> ABOUT THIS EXERCISE
Below are the records; copy every line in them that holds the string "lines".

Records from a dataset
Segment Open

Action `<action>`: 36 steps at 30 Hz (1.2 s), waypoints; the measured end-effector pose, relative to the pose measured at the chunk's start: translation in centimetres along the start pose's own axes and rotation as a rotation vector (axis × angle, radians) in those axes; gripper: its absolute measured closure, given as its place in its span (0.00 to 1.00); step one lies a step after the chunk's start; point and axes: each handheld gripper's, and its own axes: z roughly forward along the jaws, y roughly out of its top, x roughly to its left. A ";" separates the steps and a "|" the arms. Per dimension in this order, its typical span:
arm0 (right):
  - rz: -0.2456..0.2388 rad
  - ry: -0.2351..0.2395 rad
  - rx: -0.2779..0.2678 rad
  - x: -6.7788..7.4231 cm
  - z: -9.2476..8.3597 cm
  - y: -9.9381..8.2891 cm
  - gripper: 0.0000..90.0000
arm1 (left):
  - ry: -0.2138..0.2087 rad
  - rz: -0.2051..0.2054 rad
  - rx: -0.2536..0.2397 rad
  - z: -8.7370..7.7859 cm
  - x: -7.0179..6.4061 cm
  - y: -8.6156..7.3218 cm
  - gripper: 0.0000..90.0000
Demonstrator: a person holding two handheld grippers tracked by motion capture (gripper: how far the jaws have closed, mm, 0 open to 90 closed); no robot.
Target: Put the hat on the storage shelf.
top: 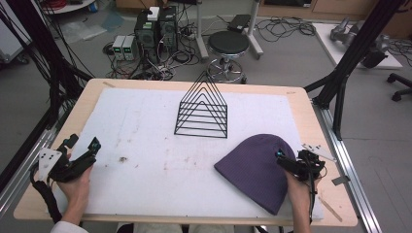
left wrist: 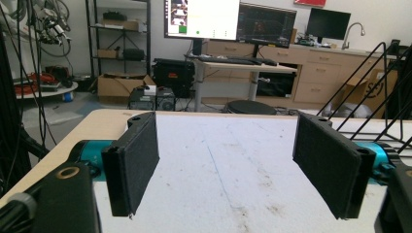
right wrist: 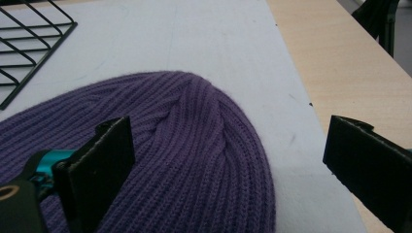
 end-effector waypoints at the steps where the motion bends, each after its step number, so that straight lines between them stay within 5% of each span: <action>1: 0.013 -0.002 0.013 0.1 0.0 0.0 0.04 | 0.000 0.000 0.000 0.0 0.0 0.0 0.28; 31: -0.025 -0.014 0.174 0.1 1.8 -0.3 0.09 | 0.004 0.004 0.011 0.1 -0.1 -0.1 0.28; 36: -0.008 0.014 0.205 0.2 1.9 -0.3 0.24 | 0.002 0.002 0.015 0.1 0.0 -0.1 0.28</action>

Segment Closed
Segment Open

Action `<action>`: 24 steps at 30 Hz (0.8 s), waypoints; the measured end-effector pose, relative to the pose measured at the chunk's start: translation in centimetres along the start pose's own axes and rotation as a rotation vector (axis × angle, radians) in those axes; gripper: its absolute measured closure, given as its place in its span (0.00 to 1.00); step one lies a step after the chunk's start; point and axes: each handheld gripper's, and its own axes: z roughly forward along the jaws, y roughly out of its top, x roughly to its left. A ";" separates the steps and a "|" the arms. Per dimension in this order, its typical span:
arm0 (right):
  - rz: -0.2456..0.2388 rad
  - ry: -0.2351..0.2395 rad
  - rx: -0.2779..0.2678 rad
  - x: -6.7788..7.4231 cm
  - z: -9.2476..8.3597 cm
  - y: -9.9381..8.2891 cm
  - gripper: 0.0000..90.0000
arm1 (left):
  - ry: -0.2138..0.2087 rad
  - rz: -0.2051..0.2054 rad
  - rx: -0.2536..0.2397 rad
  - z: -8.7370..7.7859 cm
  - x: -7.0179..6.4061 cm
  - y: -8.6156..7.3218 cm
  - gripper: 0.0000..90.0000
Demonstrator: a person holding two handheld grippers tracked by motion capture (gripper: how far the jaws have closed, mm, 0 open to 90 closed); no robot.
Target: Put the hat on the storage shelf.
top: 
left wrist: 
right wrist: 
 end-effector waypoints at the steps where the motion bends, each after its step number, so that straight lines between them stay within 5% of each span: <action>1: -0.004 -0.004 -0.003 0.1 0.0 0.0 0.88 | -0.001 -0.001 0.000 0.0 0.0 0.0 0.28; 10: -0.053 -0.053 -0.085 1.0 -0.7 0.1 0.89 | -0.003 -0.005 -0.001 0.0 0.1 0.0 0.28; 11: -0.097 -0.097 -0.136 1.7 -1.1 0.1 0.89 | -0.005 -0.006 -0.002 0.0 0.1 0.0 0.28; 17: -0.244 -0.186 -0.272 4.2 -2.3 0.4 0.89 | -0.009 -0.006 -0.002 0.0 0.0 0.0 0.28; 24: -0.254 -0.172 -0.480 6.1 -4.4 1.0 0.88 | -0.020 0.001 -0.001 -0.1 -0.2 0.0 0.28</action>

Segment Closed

> SOLUTION FOR THIS EXERCISE
 end-effector waypoints at the steps where the motion bends, each after its step number, so that straight lines between them stay within 5% of each span: <action>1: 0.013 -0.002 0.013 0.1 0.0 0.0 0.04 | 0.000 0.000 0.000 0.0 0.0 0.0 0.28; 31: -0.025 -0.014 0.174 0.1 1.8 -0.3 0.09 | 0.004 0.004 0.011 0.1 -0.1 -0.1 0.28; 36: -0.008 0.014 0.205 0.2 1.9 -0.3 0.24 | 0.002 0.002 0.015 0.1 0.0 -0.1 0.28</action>
 end-effector waypoints at the steps where the motion bends, each after its step number, so that straight lines between them stay within 5% of each span: <action>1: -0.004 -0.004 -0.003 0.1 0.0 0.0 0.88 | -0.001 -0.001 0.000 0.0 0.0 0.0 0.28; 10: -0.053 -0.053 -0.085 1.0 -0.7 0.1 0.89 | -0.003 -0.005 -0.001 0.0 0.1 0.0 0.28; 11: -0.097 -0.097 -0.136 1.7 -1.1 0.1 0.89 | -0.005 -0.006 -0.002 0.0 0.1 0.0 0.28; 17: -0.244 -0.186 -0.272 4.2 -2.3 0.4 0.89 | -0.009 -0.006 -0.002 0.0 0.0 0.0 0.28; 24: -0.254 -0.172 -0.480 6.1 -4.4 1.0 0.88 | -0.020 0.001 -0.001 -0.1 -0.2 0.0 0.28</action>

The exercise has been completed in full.